When parents and children come to see me in my behavioral pediatric practice, they are angry, disconnected and sad. In moments of explosive behavior, both parent and child feel terribly out of control. My aim it to help them reconnect and in doing so, to calm down and find pleasure again in their relationship.

Recently I saw a 4 year old boy, David, whose mother, Anne, described him as "explosive." She told of a typical scene- a request to get ready for bed was met with a firm "no," and soon mother and child were head to head in battle. An hour later, David was kicking and screaming on the floor and Alice was crying, horrified at herself for having threatened to hit him.

Rather than launching right in to "what to do" I took some time to listen to Anne's story while David played on the floor. Many things emerged, but most striking was the fact that the family had moved three times in the past year after David's father, Ron, lost his business, leaving the family in financial ruin. Ron had been severely depressed, but according to Anne, they were settled now and he had a good job. When I commented that it sounded like a very stressful year, she immediately responded with," Yes, but we didn't let it affect David."

Seen from my position, this was clearly impossible. Such an experience is inevitably stressful for a four year old child. But for some reason, Anne, who was an intelligent woman, did not see it that way. Perhaps she felt so much guilt, or even shame, about what had happened to her family that could not let herself recognize this truth.

I saw my task at that moment as helping Anne to understand David's experience, to recognize that his increasingly frequent battles for control were likely in part due to his feeling that things were out of control for the whole past year.
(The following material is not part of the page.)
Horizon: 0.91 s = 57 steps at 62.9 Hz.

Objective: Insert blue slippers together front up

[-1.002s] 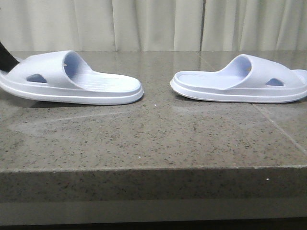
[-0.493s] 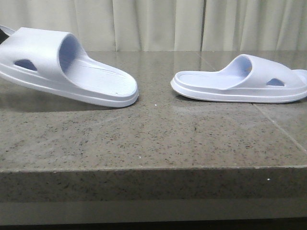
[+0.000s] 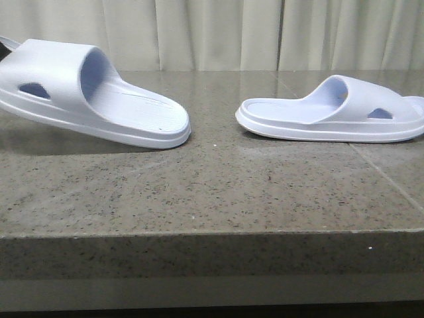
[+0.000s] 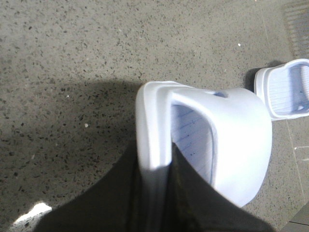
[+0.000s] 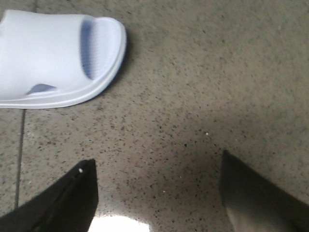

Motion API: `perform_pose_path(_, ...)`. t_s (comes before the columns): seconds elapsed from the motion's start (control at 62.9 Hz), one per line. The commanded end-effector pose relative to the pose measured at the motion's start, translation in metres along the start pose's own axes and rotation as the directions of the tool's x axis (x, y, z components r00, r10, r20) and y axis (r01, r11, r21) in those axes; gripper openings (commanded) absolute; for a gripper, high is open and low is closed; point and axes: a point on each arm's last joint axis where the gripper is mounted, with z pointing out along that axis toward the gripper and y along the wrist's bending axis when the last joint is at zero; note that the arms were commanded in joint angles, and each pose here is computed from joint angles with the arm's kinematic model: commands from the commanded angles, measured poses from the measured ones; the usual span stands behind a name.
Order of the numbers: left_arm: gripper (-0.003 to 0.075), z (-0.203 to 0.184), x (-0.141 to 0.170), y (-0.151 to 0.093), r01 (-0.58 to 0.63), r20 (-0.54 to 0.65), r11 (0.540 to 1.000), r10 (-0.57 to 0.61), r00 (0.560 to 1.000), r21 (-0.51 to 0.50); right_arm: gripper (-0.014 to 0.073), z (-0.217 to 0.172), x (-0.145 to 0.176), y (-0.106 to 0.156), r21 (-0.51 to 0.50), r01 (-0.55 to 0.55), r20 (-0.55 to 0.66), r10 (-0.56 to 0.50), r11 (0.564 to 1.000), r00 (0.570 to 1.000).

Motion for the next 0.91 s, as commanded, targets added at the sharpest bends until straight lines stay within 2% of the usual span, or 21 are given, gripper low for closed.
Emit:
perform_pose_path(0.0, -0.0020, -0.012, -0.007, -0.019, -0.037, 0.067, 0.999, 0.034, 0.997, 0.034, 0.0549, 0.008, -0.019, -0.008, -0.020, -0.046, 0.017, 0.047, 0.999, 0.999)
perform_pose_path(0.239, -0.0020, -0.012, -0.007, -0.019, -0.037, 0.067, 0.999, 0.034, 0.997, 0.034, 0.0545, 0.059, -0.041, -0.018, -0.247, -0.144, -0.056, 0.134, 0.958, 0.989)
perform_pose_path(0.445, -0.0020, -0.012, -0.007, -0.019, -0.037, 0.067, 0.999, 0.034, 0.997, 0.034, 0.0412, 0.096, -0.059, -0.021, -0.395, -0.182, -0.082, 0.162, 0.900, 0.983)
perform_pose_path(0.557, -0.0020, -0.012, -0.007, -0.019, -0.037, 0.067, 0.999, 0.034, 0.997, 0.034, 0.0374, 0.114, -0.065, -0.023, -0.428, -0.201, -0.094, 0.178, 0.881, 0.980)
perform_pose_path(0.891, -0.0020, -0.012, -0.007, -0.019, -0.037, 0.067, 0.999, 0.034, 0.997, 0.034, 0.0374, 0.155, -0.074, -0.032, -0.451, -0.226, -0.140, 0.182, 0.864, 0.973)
But I needed to help Alice recognize this without increasing her guilt and shame. It was a difficult and sensitive procedure.

When I saw them two weeks later, the explosive episodes had significantly decreased. Anne told me that his behavior no longer seemed so bewildering to her. Rather than getting angry, she listened to him, yet set more firm limits. She was delighted with the results and felt proud of her ability to regain a sense of joy and stability in her relationship with her son. How did this happen?

Over the past year, I have written in my blog about my experience as a fellow with the Infant Parent Mental Health Post Graduate Certificate Program at U Mass Boston, which is lead by Ed Tronick. At our first weekend Dr. Tronick, who is perhaps best known for developing the still face paradigm, talked to us about his mutual regulation model. In a paper we read for that weekend, Dr. Tronick writes:

The MRM(mutual regulation model) stipulates that caregivers/mothers and infants/children are linked subsystems of a dyadic system and each component, infant and caregiver/mother, regulate disorganization and its costs by a bidirectional process of behavioral signaling and receiving.

The still face paradigm, in which a mother interacts face to face with her infant as she usually would, then for a two minute period presents a completely still face, followed by a reunion episode of resumed face to face interaction, in Dr. Tronick's words "demonstrates the costliness of an experimental disruption of the mutual regulatory process...as it serves as a model for the stress inherent in normal interactions." Dr. Tronick's model is compelling and very complex. I admit that while I was fascinated, I had a difficult time connecting this construct with the daily interactions I have with children and families in my office.That is until my "aha" moment.

Another leading researcher in the field, Arietta Slade, has written extensively about what is referred to as parental reflective functioning. This is also described as "holding a child's mind in mind."It essentially refers to a parent's capacity to reflect on the meaning of her child's behavior, to consider motivations and intentions, rather than responding to simply the behavior itself. Slade, along with other researchers, has shown how enhancing a parent's capacity for reflective functioning is associated with many positive outcomes for a child's emotional development, including flexibility, cognitive resourcesfulness and the ability to manage complex social situations. I have been heavily influence by her work in my practice, and the concept of holding a child in mind is the central theme of my new book, Keeping Your Child in Mind: Overcoming Defiance, Tantrums and other Everyday Problems by Seeing the World Through Your Child's Eyes, now available on Amazon, in bookstores August 30th.

In this "aha" moment, I suddenly understood that when things go well in my office, as exemplified by the remarkable change that occurred between David and Anne, it is not only because a parent increases her capacity for reflective functioning. Supporting her in her efforts to her to reflect upon the meaning of her child's behavior is simply the point of entry. Once the child feels understood, or held in mind, he becomes calm. As I describe in my book, it is likely that this change is on a neurobiological basis, occurring at the level of the structures of the brain that produce stress hormones. When a child is calm, a mother begins to feel better about herself. In fact, often a child's out of control behavior itself produces a feeling of shame in a parent. When parent and child are more in control, this sense of shame decreases. In turn, when a parent feels less shame, and less stress, she can think more clearly. She is better able to reflect on the meaning of her child's behavior. In turn a child feels even more calm and in control. Voila! Mutual Regulation! This is where we aim to be.